Roche v Roche [2010] 2 IR 321: [2009 IESC 82] is an Irish Supreme Court case which affirmed the High Court decision that frozen embryos did not constitute the “unborn” within the meaning of Article 40.3.3 of the Irish Constitution. The spirit of the Supreme Court's judgement was that frozen embryos were not extended the same right to life as given to embryos protected in the womb. With an increase in IVF (in vitro fertilisation) among couples, legal issues arise when the couple decide to separate or divorce. This is a landmark case as it gave a judgement on such a circumstance where a couple has separated but there are surplus embryos frozen at a clinic. The Court made its decision by ultimately taking into account the right to reproduce.
== Facts of the case ==
The Roches (Mary and Thomas) were married in 1992. Mary gave birth to a son in 1997. Subsequently, she underwent surgery for an ovarian cyst and she lost part of an ovary. Again she had a fertility treatment in 2001 which proved to be unsuccessful. In July of the same year, the couple underwent in-vitro fertilization (IVF) at Sims Clinic Limited. As a result of this treatment, six viable embryos were created. Three embryos were used; three were frozen. As a result, Mary became pregnant and gave birth to a girl in 2002. Both signed consent forms and various other forms involving egg retrieval and embryo freezing. They both took full responsibility for the cyro-preserved embryos.

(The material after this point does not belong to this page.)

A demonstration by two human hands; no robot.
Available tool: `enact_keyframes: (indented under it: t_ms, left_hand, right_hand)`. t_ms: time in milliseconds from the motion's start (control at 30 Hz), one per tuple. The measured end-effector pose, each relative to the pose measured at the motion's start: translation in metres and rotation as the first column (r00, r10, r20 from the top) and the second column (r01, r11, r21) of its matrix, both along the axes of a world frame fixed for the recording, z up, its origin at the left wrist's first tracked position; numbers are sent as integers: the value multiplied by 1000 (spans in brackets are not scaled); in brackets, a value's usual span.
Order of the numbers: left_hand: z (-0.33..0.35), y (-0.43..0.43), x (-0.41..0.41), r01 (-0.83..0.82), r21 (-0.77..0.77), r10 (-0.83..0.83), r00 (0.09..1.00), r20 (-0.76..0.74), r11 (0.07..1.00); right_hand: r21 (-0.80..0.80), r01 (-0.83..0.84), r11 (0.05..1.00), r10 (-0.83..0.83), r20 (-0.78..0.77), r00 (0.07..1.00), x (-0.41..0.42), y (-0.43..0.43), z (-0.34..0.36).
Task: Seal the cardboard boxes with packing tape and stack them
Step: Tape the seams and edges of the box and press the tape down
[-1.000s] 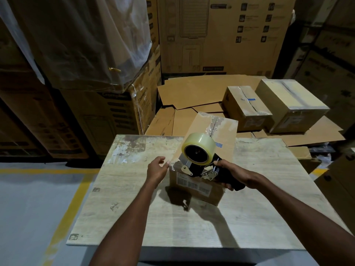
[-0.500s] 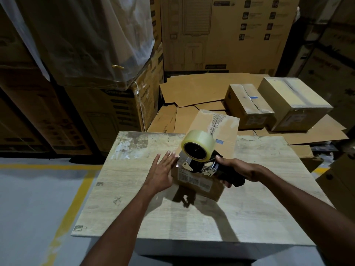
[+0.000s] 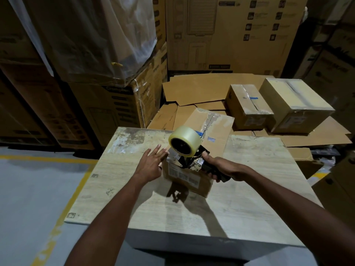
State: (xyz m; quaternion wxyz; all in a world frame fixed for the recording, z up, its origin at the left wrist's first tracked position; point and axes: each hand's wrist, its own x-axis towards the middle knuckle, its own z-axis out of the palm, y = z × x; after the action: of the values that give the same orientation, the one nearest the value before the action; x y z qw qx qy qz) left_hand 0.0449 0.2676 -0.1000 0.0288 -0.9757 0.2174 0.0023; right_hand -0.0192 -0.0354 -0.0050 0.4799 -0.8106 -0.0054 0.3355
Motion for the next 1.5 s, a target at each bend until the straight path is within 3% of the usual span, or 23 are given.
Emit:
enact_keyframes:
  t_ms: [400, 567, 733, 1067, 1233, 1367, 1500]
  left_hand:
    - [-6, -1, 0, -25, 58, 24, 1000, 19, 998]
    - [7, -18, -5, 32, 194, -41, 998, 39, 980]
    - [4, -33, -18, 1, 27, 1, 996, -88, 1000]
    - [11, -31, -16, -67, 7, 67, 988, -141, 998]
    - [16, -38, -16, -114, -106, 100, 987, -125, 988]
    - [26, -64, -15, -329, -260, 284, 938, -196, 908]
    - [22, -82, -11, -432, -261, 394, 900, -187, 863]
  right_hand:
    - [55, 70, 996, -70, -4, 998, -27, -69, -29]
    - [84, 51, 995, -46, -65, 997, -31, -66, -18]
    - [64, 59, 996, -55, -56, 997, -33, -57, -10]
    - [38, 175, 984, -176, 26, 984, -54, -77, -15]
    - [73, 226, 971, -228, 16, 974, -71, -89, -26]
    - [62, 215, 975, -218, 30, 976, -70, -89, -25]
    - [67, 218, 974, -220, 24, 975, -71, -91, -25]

The relationship between the couple broke down towards the end of the second pregnancy. They entered into judicial separation but they were still legally married. The Plaintiff wished to have the remaining embryos implanted into her uterus but Thomas objected to having another child with the Plaintiff and refused consent. As a result, Sims Clinic was unwilling to release them. In 2005, Sims Clinic informed both parties that they had "not received any payment" for the embryos since 2003 and that this failure resulted in a breach of unit policy which rendered the storage contract as void. With this in mind, Mary initiated proceedings in the court.

=== Issues ===
The court had to resolve a number of issues:

1. Are frozen embryos considered "unborn" in the context of Article 40.3.3 of the Irish Constitution (this has since been updated by the abortion referendum in 2018 to Article 40.3 of the Constitution).
2. Did the consent requirement end with the judicial separation.
3. Did Mary Roche have a right to the embryos.

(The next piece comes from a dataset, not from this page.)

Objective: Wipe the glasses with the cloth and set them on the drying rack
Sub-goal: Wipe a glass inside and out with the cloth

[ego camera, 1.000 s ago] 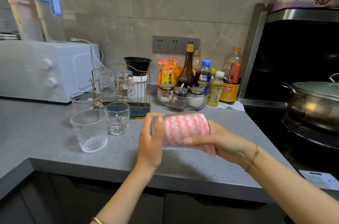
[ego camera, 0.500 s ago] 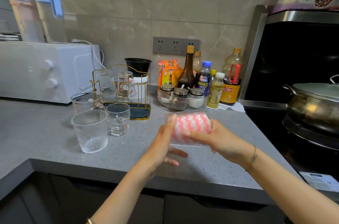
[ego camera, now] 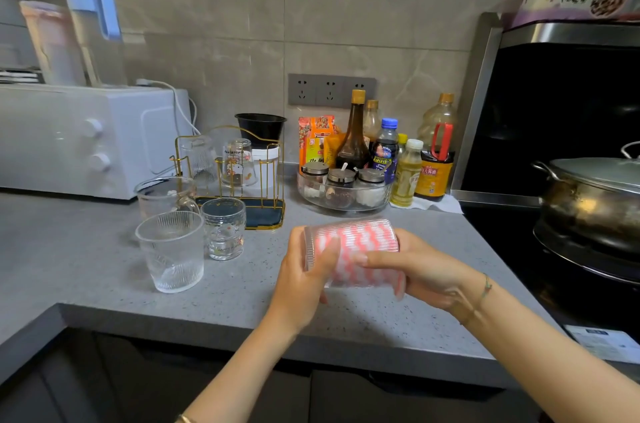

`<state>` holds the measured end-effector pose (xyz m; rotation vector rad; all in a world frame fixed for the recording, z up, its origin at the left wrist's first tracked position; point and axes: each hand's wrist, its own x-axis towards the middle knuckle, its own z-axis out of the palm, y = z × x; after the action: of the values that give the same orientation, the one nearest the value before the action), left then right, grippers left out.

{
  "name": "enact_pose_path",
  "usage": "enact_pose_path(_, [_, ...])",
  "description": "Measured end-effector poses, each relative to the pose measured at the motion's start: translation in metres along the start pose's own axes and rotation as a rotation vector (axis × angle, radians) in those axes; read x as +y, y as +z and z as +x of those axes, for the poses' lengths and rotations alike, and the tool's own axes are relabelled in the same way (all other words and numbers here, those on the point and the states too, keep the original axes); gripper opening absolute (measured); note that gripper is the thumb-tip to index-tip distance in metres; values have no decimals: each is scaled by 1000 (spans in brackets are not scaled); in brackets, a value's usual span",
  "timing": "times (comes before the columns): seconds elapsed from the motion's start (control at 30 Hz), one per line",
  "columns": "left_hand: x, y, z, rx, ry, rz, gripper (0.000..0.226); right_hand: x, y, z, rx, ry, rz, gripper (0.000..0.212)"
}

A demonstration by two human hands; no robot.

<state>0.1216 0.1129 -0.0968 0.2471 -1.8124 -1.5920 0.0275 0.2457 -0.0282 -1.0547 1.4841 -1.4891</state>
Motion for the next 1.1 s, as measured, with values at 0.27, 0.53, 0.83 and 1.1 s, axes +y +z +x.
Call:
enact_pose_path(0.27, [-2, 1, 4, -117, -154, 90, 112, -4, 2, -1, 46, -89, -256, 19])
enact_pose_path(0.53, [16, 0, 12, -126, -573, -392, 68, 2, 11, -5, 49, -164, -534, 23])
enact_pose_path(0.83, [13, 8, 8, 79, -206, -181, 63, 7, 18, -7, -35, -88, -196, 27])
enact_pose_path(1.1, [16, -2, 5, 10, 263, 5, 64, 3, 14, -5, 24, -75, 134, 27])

=== Constitutional interpretation ===
Article 40.3.3° of the Irish Constitution stated that:"The State acknowledges the right to life of the unborn and, with due regard to the equal right to life of the mother, guarantees in its laws to respect, and, as far as practicable, by its laws to defend and vindicate that right."Today this section has been removed altogether by Article 40.3 which states "provision may be made by law for the regulation of termination of pregnancy."

As Article 40.3.3° did not define what was meant by "unborn" it was left to the courts to define the term and what it needed to protect.

=== Judgment of the High Court ===
The High Court decision was delivered by McGovern J on 18 July 2006 in which he held that Mr Roche did not give express or implied consent to the implantation of the remaining embryos into Mrs Roche's uterus. It was not specified in the contract what should happen if a situation like the present one arises. To say Mr Roche is required by the contract to give consent to the implantation is false as there is nothing in the contracts binding him to do so. The most important issue before the Court was whether the embryos were 'unborn' for the purpose of Article 40.3.3° of the Irish Constitution.

Witnesses were called to the stand, some of whom argued that from the moment an egg is fertilized by a sperm new human life begins. Others argued that human life only began once the embryo was implanted into the uterus. Another group of witnesses said that it was impossible to say when human life begins.

Ultimately, the Court decided that since frozen embryos were not "unborn" within the meaning of Article 40.3.3, the rights arising under Article 41 were invalid. Also, it is not the Court's duty to explain the legal status of an embryo outside the womb. This matter is exclusively for the Oireachtas to decide on.

The decision was subsequently appealed to the Supreme Court where the appeal was dismissed.

== Holding of the Supreme Court ==

The main issue that the Court dealt with is whether the frozen embryos stored in Sims Clinic can be protected under Article 40.3.3 of the Constitution by falling within the scope of an unborn as mentioned in the subsection. This is an issue under the rubrics of public law. Whereas the dispute about implied consent in the contractual arrangements between both parties falls within the realm of private law. In any case, the Appellant essentially argued that the frozen embryos did have a right to life despite the Defendant's objection. Appellant maintained this claim on foot of Article 40.3.3.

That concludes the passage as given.